Этот сюжет похож на шпионский триллер эпохи холодной войны; тут есть и контрабандный вывоз рукописи за границу, и обвинительные письма, подписанные известными советскими писателями, и дипломатическая шумиха вокруг «дела Пастернака», нашедшая свое освещение в советских газетах. История публикации романа зачастую вытесняла роман, который написал Пастернак. Пока его замалчивали в Советском Союзе, он получал высокие оценки за рубежом, хотя и на Западе находились те, кто отрицали его художественную ценность, например Владимир Набоков. На протяжении многих лет роман «Доктор Живаго» воспринимался как событие из дипломатической жизни, как проза поэта, недостатки которой удалось сгладить, превратив историю любви в кинематографический эпос. Если большинство читателей сознавали, что история публикации была трагической, то многие критики и литературоведы исходили из того, что бэкграунд холодной войны был важнее самого рассказа о Юрии Живаго.
Гласность и перестройка вернули книгу Пастернака гражданам страны, которые прежде могли читать ее только в самиздате. Вплоть до конца 1980‐х роман Пастернака и его обсуждение были предоставлены Западу, а литературный и экранный Живаго будто и не принадлежал русской культуре. В январе 1988‐го «Новый мир», словно искупая свою вину, начал печатать роман. Чтобы удовлетворить читательский спрос, тираж подняли до миллиона экземпляров. И когда читатели смели журналы с полок, начался процесс обсуждения романа и возвращения литературного Живаго «домой», в Россию.

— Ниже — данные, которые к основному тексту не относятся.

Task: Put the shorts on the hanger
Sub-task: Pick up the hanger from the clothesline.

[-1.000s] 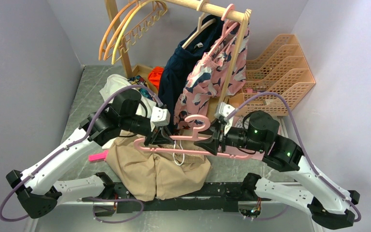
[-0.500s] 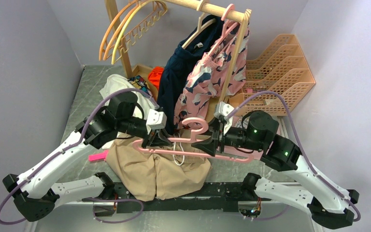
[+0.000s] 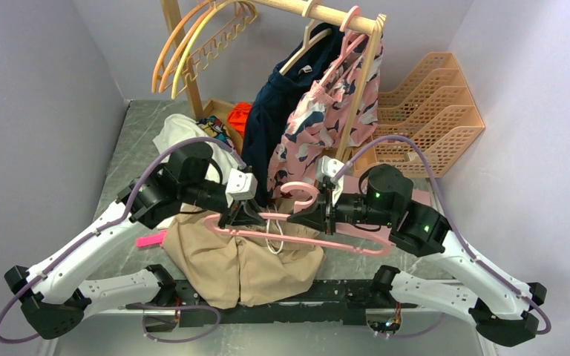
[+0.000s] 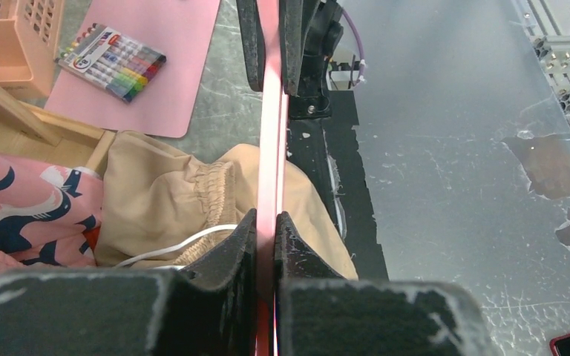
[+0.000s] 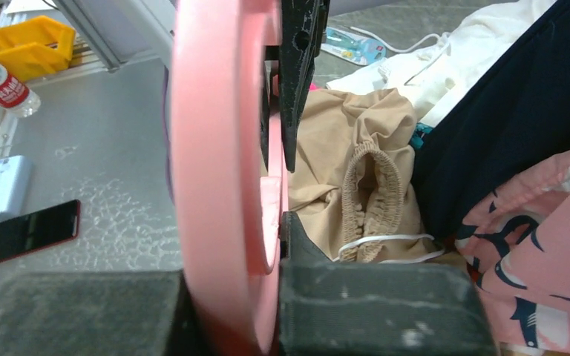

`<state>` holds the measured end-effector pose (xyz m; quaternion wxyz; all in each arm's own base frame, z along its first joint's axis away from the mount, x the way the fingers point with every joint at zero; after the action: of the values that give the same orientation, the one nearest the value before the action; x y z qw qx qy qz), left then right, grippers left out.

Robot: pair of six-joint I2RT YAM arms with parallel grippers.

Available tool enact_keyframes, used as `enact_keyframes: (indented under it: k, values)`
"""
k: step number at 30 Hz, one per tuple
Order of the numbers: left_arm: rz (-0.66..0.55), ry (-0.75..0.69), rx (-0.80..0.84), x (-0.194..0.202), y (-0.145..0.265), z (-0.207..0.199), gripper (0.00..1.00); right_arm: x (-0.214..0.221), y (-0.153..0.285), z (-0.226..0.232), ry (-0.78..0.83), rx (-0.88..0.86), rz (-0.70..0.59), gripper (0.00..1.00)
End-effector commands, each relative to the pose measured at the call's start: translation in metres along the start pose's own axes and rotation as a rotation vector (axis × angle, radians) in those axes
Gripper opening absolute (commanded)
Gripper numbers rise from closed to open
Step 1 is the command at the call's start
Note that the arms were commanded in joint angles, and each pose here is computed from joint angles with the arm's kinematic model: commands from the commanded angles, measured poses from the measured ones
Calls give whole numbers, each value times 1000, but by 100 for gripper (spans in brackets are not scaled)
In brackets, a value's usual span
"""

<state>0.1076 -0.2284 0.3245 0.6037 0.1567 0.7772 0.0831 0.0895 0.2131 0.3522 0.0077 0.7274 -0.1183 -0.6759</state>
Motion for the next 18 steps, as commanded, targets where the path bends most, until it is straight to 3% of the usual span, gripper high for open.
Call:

Редакция журнала обратилась к Дмитрию Лихачеву, которого наряду с Андреем Сахаровым называли совестью нации, написать предисловие к публикации. Лихачев откликнулся эмоциональным текстом, красноречиво описав то, что «Доктор Живаго» значил лично для него и для страны. По его мнению, Живаго – это альтер эго Пастернака, а то и настоящий Пастернак как типичный представитель интеллигенции, чьи сомнения сопровождают наблюдения за важными историческими событиями и заставляют к ним приспосабливаться, оставляя в стороне всякую возможность на них повлиять. Иначе говоря, Живаго – настоящий советский человек, проживающий свою жизнь, наблюдая ее со стороны и держа при себе собственные чувства. Лихачев подчеркивал, что это не новый советский человек. Таков был образ жизни многих советских граждан – размышлять над историческими событиями, не соглашаться с их общепринятой оценкой, возмущаться собственной беспомощностью и в конце концов «принимать жизнь и историю какими они есть»314
. Лихачев пришел к выводу, что роман Пастернака и его взгляд на историю являются достойными преемниками национального эпоса Толстого «Война и мир» (который Живаго не раз вспоминает на страницах романа). И если лиризм «Живаго» обнаруживает «чрезвычайную скромность» автора, он также демонстрирует его роль как портретиста событий.Лихачев отмечает в сути «Доктора Живаго» ровно то, что признали в нем и рецензенты «Нового мира». Книга Пастернака получила такой резонанс, потому что давала точный взгляд на советскую историю, писала лишенный лакировки портрет обычного индивида, которому выпало жить в эпоху грандиозных перемен. Появление романа в 1988 году вызвало шквал реакций, самыми примечательными из которых были выступления, прозвучавшие на двух круглых столах авторитетных советских журналов «Вопросы истории» и «Вопросы литературы». Участники обеих дискуссий больше сосредоточились на рассмотрении «Доктора Живаго» как интерпретации истории, чем на литературной стороне дела. Публикация романа совпала с обнародованием ряда других ранее запрещенных произведений, таких как «Котлован» Андрея Платонова (впервые опубликованный в 1987 году), тоже ставших предметом необычайного интереса и активного обсуждения, однако «Живаго» отличался разоблачительным осмыслением главных событий советской истории. Неслучайно «Вопросы истории» озаглавили свой июньский 1988 года форум «История и литература – из одной колыбели».